Step 1: Select source and target languages of translation
In this case: Serbian > English
Step 2: Write phrase or sentence to be translated:
“Velika reka teče kroz grad”
Step 3: Source language analysis
The machine then identifies the “grammatical features” of each word. There are two types of grammatical features:
1.) Parts of speech (ie. adjective, noun, verb, pronoun, etc.)
2.) Sub-categories (ie. gender of word, case, singular or plural, conjugation, person etc.)
The combination of these “grammatical features” and the lemma of the word (that is, the ‘natural form’ of the word) is called a “lexical unit”.
Step 4: Choosing an analysis
The computer then uses probability based on word analysis and linguistic rules to choose a single lexical unit for each word. That is, based on statistics, it decides whether the word is feminine/masculine, plural/singular, etc.
Step 5: Transfer the grammar from source to target language
The machine then looks at the ‘lemma‘ of each word in the bilingual dictionary. The ‘lemma’ of each word is the so-called ‘citation form’ of that word. So, for example, the lemma of went is ‘go’. In the case of our Serbian sentence, the lemma of ‘velika’ is ‘veliki’. This is the form of the word you would look up in a dictionary.
Next, the machine checks its glossary for possible translations of the lemma of the word you are translating. Possible translations of “veliki”, for example, are ‘big’, ‘large’, and ‘great’. Apertium uses the most general translation. Other systems have probability-based methods of choosing which possible translation to use.
After translating each word, the machine then looks to see if re-ordering of the words is necessary. For example, from Spanish to English “la pelota blanca” would be rearranged to “the white ball” rather than left as “the ball white”. In this case, however, no re-ordering is necessary.
Step 6: Final translation
The final translation is “Big river passes through city.”
Step 7: Post-editing
The machine translation in this example is pretty close. However, in the Serbo-Croatian language articles do not exist. A human would therefore need to add either “the” or “a” before each noun.
The big river passes through the city.

So there you go: all the steps that a machine translator takes while doing its ‘magic’. You can learn more about machine translation on the event wiki here and here.
But machine translation is just one very small component of how both content and software is made available in multiple languages. Next post I’ll explain what is open software and open content and why open translation is important to both.
![[Documentation] How Machine Translation Does its Magic](http://el-oso.net/blog/wp-content/plugins/ttftitles/cache/9fe739715d6847f8fcfc739fa5413c73.png)

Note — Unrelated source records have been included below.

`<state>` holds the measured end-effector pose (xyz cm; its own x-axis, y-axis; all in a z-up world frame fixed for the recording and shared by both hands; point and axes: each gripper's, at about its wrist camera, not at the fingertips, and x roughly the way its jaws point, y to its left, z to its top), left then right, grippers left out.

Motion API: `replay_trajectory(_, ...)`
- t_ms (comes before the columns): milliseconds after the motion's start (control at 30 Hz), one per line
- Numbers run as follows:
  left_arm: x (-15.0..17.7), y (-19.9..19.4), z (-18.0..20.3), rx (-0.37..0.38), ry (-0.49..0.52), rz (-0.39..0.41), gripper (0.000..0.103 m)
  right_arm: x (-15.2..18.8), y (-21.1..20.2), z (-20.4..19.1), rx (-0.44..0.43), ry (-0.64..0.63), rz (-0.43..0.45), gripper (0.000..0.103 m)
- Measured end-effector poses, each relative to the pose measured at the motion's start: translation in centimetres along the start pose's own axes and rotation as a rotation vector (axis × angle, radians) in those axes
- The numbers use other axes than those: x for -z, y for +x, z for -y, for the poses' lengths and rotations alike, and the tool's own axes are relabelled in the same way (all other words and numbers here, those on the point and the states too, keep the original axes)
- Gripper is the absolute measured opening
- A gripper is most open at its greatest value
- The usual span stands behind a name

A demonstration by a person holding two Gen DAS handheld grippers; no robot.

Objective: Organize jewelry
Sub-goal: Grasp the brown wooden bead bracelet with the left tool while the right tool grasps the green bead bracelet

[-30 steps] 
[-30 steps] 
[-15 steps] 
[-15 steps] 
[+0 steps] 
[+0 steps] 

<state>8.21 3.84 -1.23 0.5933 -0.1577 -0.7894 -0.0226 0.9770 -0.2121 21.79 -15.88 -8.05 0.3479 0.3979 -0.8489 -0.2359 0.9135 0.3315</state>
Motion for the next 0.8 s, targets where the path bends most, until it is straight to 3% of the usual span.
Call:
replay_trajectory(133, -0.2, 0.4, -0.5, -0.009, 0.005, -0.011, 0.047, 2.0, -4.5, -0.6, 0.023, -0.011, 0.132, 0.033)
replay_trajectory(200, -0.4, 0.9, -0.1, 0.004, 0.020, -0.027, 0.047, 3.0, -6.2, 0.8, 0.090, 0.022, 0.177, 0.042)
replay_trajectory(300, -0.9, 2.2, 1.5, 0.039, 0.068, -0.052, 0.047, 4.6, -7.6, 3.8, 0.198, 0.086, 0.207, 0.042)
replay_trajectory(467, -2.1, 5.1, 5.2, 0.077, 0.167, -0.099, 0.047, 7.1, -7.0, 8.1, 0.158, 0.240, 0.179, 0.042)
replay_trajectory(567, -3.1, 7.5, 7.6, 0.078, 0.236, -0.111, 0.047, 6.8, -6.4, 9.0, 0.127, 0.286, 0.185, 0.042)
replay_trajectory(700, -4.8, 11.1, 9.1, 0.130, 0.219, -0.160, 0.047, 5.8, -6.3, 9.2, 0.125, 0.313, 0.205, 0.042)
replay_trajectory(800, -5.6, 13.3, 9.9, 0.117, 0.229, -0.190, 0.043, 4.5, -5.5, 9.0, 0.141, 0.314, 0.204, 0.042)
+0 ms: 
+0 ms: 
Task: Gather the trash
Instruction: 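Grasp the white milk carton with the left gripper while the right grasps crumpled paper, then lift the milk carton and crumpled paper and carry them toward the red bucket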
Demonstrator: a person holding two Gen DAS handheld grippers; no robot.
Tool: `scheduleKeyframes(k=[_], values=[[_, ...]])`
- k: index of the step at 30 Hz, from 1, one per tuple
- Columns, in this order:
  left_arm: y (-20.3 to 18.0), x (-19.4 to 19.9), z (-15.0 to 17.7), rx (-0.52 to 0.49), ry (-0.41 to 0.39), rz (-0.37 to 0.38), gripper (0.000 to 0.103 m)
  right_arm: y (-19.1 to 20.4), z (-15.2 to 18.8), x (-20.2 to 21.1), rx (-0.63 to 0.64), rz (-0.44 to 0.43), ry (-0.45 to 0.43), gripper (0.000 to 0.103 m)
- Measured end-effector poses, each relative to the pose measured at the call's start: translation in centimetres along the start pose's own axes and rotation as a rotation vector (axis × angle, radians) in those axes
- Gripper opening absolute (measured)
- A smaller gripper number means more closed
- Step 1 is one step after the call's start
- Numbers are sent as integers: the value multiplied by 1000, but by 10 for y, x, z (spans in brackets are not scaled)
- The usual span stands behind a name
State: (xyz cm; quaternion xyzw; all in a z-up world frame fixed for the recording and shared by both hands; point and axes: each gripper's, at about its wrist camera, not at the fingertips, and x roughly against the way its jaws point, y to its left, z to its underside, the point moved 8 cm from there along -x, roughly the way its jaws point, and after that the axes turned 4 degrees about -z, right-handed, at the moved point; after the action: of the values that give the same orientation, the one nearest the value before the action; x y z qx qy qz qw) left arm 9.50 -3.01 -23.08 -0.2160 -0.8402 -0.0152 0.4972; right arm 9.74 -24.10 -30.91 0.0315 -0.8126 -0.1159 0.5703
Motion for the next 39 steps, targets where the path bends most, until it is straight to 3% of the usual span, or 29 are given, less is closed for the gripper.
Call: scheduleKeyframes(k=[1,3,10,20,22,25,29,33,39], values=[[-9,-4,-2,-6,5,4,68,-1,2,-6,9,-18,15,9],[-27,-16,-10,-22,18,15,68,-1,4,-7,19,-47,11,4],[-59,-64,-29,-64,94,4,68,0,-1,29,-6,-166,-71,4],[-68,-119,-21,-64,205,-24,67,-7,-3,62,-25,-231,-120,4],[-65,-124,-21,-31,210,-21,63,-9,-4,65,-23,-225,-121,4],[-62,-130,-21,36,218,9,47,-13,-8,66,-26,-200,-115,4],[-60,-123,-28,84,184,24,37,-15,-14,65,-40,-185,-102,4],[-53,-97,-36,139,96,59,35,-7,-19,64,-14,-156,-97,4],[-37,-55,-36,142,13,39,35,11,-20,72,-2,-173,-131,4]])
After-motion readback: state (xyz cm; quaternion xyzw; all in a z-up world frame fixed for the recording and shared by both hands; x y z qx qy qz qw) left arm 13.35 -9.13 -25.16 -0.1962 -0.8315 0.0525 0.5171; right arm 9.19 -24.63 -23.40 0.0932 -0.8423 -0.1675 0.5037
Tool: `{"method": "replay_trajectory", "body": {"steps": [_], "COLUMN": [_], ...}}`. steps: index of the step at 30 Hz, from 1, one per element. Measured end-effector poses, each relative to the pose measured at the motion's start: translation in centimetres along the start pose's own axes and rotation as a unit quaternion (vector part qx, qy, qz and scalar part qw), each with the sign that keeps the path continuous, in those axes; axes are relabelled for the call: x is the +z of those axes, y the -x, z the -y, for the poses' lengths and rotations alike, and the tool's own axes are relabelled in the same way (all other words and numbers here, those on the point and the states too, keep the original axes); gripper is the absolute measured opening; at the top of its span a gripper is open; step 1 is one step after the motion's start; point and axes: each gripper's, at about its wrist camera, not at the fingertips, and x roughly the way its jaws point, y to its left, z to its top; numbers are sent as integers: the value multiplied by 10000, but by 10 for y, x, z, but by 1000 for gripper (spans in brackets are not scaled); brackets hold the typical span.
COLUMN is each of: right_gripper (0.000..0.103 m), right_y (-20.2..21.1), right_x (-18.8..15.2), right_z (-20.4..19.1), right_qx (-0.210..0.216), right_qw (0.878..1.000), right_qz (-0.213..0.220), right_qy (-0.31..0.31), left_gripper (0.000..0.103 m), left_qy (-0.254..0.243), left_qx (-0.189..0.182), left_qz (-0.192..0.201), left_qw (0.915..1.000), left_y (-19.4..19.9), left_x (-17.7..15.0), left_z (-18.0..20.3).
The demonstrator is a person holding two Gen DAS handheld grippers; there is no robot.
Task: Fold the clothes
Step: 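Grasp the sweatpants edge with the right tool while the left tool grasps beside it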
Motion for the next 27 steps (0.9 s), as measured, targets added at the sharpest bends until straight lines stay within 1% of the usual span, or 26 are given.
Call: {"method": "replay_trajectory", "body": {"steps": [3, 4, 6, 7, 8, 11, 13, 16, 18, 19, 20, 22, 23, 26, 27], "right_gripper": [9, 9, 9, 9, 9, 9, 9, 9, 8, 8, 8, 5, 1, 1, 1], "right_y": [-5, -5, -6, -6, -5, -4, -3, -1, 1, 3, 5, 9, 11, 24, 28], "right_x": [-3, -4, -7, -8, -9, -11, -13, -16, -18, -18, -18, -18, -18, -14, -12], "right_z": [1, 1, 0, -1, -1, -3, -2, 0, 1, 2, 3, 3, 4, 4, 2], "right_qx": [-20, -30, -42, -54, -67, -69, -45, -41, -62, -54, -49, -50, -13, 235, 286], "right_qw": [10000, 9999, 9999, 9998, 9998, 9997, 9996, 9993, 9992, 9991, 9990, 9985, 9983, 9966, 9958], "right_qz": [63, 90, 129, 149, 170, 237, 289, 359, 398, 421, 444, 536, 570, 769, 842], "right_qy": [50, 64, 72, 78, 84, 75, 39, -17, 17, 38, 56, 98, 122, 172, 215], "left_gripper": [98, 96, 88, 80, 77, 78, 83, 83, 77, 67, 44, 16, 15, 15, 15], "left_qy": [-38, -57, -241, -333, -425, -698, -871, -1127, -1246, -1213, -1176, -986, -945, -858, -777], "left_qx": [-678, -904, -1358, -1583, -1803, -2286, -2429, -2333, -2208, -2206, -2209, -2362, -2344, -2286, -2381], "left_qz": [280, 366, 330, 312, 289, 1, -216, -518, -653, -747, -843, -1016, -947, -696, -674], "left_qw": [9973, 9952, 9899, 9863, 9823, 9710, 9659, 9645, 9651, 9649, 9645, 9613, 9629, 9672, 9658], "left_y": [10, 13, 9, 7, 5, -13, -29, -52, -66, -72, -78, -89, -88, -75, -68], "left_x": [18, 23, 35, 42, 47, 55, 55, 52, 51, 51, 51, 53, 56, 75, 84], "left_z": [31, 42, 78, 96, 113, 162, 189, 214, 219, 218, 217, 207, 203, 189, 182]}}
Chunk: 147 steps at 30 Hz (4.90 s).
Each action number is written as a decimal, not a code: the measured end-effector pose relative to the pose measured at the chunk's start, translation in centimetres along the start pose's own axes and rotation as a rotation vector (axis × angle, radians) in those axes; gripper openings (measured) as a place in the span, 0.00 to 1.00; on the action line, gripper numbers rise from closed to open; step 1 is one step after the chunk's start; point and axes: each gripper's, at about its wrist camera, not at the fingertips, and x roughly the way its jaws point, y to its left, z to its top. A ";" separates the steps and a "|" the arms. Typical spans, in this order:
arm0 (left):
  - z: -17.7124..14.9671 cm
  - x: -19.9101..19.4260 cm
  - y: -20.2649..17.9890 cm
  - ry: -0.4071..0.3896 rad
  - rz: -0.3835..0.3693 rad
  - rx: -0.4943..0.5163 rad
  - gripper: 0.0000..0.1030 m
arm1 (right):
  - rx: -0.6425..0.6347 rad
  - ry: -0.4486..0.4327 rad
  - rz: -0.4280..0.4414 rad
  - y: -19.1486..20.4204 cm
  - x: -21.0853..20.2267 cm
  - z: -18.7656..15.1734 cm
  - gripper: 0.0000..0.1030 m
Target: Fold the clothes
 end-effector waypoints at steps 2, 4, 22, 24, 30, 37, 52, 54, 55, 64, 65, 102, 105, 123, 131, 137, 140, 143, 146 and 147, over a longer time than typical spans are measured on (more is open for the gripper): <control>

Keep writing; I’m reading.
I’m looking forward to your post on why machine translation is important. Personally, I consider it dangerous in the hands of the lingustically naive — it almost always does a poor job and often does such a spectacularly bad job that unless someone views every word with a high degree of skepticism and is prepared to reverse-engineer the translation glitches, it can do more harm than good.
That said, I have to admit I use it often, and I’ve grudgingly come to enjoy machine translation in some social software situations - for example, when someone turns on a translation bot in Second Life, which has the value of illustrating to everyone in the space how bad translation software is!
“I’m looking forward to your post on why machine translation is important. Personally, I consider it dangerous in the hands of the lingustically naive — it almost always does a poor job and often does such a spectacularly bad job”
I encourage you to look into the quality of machine translation output when translating between closely-related languages. It is understandable that the issues surrounding this would not be widely known as in the anglophone world we don’t really have any languages which are closely related (Scots could qualify but there is no really accepted standard).
A quick note on the post: The section on SMT isn’t quite how I explained it, but that is probably down to a problem of my communicating the process rather than David’s scribing. For people who are interested in how SMT works, I would encourage them to look at the Wikipedia page on ‘Statistical machine translation’.
Thanks for the reply, Francis. You’re probably right that the quality is better when translating among closely related languages. But that raises the question of whether automatic translation is necessary among closely related languages. Slang and regional differences aside (which automatic translators usually can’t deal with anyway), aren’t closely related languages in their written, literary-standard form often mutually intelligible without assistance?
Admittedly I may be biased by the languages I have the most exposure to — phonology is about the only thing that keeps Spanish, Italian and Portuguese speakers from understanding each other. Perhaps within other language families there are gaps which stymie humans but are easily bridged by software.
“Admittedly I may be biased by the languages I have the most exposure to — phonology is about the only thing that keeps Spanish, Italian and Portuguese speakers from understanding each other. Perhaps within other language families there are gaps which stymie humans but are easily bridged by software.”
The same goes for Catalan, Occitan, Galician and to a certain extent French. You ask if “whether automatic translation is necessary among closely related languages.”, as a native speaker of English, you don’t have any problem reading documentation. Everything is in English pretty much.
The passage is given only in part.